- **Problem**: In the listing below, locate the lines that hold the string "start". Copy those lines.

- **Data excerpt**:
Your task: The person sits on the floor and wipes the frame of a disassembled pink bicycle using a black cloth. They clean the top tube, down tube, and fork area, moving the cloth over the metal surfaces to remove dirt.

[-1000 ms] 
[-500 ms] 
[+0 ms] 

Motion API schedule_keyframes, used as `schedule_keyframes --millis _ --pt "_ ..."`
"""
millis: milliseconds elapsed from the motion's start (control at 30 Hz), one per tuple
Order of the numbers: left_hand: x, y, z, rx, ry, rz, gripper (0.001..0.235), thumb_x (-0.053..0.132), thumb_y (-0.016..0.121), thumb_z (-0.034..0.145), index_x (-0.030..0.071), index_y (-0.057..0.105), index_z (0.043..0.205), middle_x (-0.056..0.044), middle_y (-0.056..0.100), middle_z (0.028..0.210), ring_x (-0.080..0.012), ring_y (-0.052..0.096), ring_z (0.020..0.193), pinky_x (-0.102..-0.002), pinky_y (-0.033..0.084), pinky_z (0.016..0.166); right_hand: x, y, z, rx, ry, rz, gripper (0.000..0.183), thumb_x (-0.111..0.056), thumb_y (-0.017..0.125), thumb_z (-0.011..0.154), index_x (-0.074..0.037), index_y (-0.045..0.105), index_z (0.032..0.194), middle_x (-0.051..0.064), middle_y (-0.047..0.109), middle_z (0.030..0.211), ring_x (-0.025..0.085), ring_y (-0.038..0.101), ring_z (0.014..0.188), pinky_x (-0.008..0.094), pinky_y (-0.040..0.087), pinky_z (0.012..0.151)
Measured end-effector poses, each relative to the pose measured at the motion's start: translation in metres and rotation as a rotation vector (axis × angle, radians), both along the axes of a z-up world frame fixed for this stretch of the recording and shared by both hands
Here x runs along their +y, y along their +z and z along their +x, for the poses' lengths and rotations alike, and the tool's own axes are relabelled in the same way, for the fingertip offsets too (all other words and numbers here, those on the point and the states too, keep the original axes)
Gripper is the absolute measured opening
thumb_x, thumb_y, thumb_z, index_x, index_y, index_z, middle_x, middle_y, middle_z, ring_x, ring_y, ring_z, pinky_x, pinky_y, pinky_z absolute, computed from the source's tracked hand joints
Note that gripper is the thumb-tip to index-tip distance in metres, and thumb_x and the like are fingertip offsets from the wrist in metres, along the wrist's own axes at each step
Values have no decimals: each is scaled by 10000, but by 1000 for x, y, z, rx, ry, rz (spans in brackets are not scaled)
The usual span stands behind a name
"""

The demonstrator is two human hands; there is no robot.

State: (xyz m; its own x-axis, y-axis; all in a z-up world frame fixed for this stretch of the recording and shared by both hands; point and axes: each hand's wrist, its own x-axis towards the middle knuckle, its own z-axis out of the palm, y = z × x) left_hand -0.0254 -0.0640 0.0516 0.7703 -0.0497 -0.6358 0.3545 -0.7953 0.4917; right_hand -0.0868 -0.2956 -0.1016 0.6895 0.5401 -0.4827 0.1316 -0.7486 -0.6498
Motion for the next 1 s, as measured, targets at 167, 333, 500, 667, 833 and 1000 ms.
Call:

- **Answer section**:
millis: milliseconds elapsed from the motion's start (control at 30 Hz), one per tuple
Measured end-effector poses, each relative to the pose measured at the motion's start: translation in metres and rotation as a rotation vector (axis × angle, radians), both along the axes of a z-up world frame fixed for this stretch of the recording and shared by both hands

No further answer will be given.